Records excerpted from a collection |
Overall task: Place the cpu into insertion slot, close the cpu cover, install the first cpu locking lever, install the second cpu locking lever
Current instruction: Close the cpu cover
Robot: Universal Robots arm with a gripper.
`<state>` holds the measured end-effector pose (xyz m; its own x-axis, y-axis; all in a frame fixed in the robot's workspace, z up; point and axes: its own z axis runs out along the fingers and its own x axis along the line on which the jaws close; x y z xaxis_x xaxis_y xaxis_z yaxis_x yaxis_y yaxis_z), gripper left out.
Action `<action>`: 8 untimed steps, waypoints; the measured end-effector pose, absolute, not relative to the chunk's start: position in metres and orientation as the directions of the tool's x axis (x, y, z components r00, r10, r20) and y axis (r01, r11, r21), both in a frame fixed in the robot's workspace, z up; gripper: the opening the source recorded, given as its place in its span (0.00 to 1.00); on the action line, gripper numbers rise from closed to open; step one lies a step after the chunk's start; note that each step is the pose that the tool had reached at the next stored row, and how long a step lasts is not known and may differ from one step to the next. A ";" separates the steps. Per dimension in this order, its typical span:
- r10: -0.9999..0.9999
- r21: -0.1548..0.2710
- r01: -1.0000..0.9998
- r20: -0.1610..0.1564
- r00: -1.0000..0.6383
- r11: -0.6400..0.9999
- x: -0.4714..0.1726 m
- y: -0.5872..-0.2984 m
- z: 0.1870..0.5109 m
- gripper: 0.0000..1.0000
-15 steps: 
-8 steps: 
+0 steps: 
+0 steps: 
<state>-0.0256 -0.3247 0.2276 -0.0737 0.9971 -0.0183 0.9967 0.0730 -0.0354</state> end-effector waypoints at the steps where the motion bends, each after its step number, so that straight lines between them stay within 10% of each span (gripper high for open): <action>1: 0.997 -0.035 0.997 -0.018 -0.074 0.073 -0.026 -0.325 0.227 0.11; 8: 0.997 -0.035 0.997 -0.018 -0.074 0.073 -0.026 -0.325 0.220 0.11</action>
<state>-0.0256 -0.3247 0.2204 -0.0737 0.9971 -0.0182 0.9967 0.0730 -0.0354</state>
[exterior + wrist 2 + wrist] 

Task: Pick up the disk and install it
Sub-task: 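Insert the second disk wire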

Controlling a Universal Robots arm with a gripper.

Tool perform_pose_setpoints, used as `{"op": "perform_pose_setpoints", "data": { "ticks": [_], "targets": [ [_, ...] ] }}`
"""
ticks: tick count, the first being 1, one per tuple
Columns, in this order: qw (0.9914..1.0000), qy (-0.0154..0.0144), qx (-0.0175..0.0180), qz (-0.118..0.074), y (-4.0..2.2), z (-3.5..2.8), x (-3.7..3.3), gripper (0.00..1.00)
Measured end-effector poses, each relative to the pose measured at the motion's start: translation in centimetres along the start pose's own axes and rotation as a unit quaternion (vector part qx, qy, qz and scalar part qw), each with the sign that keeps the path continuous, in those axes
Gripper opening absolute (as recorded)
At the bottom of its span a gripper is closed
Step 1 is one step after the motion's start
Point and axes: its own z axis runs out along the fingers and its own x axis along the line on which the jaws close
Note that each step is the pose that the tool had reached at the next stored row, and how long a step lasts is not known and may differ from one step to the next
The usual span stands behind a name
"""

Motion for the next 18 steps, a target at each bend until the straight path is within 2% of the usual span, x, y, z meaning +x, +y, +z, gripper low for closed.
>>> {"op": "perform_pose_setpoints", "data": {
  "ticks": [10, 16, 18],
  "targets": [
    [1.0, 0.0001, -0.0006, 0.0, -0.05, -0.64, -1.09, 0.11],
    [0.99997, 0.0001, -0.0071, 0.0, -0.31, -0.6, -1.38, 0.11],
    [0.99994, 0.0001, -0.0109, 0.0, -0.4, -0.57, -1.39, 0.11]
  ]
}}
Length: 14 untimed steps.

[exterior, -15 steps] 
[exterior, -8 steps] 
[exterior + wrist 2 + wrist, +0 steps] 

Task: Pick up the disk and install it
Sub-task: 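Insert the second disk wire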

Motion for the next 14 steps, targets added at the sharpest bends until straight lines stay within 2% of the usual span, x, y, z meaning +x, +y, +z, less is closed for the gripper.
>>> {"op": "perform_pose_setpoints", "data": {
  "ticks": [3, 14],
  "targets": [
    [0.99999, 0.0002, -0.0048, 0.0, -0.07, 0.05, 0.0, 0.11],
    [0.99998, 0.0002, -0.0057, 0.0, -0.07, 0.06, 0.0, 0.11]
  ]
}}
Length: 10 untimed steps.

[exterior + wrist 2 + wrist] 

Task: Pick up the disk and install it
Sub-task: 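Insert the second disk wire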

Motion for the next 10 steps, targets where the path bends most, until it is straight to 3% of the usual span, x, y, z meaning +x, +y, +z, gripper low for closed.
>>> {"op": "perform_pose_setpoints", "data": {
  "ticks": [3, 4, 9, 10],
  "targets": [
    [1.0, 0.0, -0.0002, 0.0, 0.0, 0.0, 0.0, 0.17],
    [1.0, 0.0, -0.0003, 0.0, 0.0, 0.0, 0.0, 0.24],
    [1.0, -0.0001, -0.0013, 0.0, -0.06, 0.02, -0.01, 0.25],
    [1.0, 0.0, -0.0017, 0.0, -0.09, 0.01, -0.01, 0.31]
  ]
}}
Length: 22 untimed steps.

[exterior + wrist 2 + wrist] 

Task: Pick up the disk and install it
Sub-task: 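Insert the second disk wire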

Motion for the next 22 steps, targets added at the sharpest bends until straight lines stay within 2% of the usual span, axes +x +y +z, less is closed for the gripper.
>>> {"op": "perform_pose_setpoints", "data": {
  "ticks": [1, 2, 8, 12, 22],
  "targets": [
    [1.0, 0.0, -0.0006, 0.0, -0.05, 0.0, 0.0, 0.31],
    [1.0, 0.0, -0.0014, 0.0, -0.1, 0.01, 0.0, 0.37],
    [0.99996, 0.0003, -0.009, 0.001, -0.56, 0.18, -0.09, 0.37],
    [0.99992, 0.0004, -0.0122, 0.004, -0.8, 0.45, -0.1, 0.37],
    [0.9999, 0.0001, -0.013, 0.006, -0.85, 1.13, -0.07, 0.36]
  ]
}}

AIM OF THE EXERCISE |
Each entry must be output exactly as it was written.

COMPLETED TASK |
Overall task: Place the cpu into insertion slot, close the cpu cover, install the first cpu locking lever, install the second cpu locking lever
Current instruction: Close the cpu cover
Robot: Universal Robots arm with a gripper.
`<state>` holds the measured end-effector pose (xyz m; its own x-axis, y-axis; all in a frame fixed in the robot's workspace, z up; point and axes: its own z axis runs out along the fingers and its own x axis along the line on which the jaws close; x y z xaxis_x xaxis_y xaxis_z yaxis_x yaxis_y yaxis_z), gripper left out.
Action `<action>`: 8 untimed steps, waypoints; the measured end-effector pose, absolute, not relative to the chunk's start: position in metres and orientation as the directions of the tool's x axis (x, y, z components r00, r10, r20) and y axis (r01, r11, r21), both in a frame fixed in the robot's workspace, z up; gripper: the opening the source recorded, given as its place in its span (0.00 to 1.00); on the action line, gripper numbers rise from closed to open; step one lies a step after the chunk's start; note that each step is the pose that the tool had reached at the next stored row, and how long a step lasts is not known and may differ from one step to the next. A ";" separates the steps. Per dimension in this order, its typical span:
- r10: -0.9999..0.9999
- r21: -0.1548..0.2710
- r01: -1.0000..0.9998
- r20: -0.1610..0.1564
- r00: -1.0000..0.6383
- r11: -0.6400..0.9999
- x: -0.4714..0.1726 m
- y: -0.5872..-0.2984 m
- z: 0.1870..0.5109 m
- gripper: 0.0000..1.0000
-15 steps: 
-8 steps: 
+0 steps: 
+0 steps: 
<state>-0.0256 -0.3247 0.2276 -0.0737 0.9971 -0.0183 0.9967 0.0730 -0.0354</state> end-effector waypoints at the steps where the motion bends, each after its step number, so that straight lines between them stay within 10% of each span (gripper high for open): <action>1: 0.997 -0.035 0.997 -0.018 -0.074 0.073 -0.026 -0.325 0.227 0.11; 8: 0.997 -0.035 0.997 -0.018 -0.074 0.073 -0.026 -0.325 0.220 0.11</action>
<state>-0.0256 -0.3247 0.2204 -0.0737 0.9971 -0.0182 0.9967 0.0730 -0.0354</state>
[exterior + wrist 2 + wrist] 

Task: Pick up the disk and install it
Sub-task: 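Insert the second disk wire
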
Controlling a Universal Robots arm with a gripper.

Tool perform_pose_setpoints, used as `{"op": "perform_pose_setpoints", "data": { "ticks": [_], "targets": [ [_, ...] ] }}`
"""
ticks: tick count, the first being 1, one per tuple
Columns, in this order: qw (0.9914..1.0000), qy (-0.0154..0.0144), qx (-0.0175..0.0180), qz (-0.118..0.074), y (-4.0..2.2), z (-3.5..2.8), x (-3.7..3.3), gripper (0.00..1.00)
Measured end-effector poses, each relative to the pose measured at the motion's start: translation in centimetres along the start pose's own axes and rotation as a unit quaternion (vector part qx, qy, qz and scalar part qw), each with the sign that keeps the path continuous, in those axes
Gripper opening absolute (as recorded)
At the bottom of its span a gripper is closed
Step 1 is one step after the motion's start
Point and axes: its own z axis runs out along the fingers and its own x axis along the line on which the jaws close
Note that each step is the pose that the tool had reached at the next stored row, and how long a step lasts is not known and may differ from one step to the next
The usual span stands behind a name
"""

Motion for the next 18 steps, a target at each bend until the straight path is within 2% of the usual span, x, y, z meaning +x, +y, +z, gripper low for closed.
>>> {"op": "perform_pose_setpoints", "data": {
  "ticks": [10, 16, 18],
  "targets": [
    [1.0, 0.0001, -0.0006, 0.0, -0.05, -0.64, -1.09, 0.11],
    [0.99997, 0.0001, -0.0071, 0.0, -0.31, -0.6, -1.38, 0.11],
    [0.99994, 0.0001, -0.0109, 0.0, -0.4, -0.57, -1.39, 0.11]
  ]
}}
Length: 14 untimed steps.

[exterior, -15 steps] 
[exterior, -8 steps] 
[exterior + wrist 2 + wrist, +0 steps] 

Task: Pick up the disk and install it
Sub-task: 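Insert the second disk wire
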
Motion for the next 14 steps, targets added at the sharpest bends until straight lines stay within 2% of the usual span, x, y, z meaning +x, +y, +z, less is closed for the gripper.
>>> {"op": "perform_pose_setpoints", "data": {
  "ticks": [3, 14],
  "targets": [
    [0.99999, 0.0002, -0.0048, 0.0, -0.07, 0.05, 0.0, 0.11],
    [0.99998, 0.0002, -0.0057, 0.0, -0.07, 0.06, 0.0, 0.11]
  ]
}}
Length: 10 untimed steps.

[exterior + wrist 2 + wrist] 

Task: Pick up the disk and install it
Sub-task: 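Insert the second disk wire
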
Motion for the next 10 steps, targets where the path bends most, until it is straight to 3% of the usual span, x, y, z meaning +x, +y, +z, gripper low for closed.
>>> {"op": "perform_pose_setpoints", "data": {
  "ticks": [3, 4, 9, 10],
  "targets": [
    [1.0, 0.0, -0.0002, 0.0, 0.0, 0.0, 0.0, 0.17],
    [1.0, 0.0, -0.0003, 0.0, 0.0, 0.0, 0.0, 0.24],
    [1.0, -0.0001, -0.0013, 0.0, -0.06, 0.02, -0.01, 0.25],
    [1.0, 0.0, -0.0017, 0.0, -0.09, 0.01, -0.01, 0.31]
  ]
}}
Length: 22 untimed steps.

[exterior + wrist 2 + wrist] 

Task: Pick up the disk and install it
Sub-task: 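Insert the second disk wire
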
Motion for the next 22 steps, targets added at the sharpest bends until straight lines stay within 2% of the usual span, axes +x +y +z, less is closed for the gripper.
>>> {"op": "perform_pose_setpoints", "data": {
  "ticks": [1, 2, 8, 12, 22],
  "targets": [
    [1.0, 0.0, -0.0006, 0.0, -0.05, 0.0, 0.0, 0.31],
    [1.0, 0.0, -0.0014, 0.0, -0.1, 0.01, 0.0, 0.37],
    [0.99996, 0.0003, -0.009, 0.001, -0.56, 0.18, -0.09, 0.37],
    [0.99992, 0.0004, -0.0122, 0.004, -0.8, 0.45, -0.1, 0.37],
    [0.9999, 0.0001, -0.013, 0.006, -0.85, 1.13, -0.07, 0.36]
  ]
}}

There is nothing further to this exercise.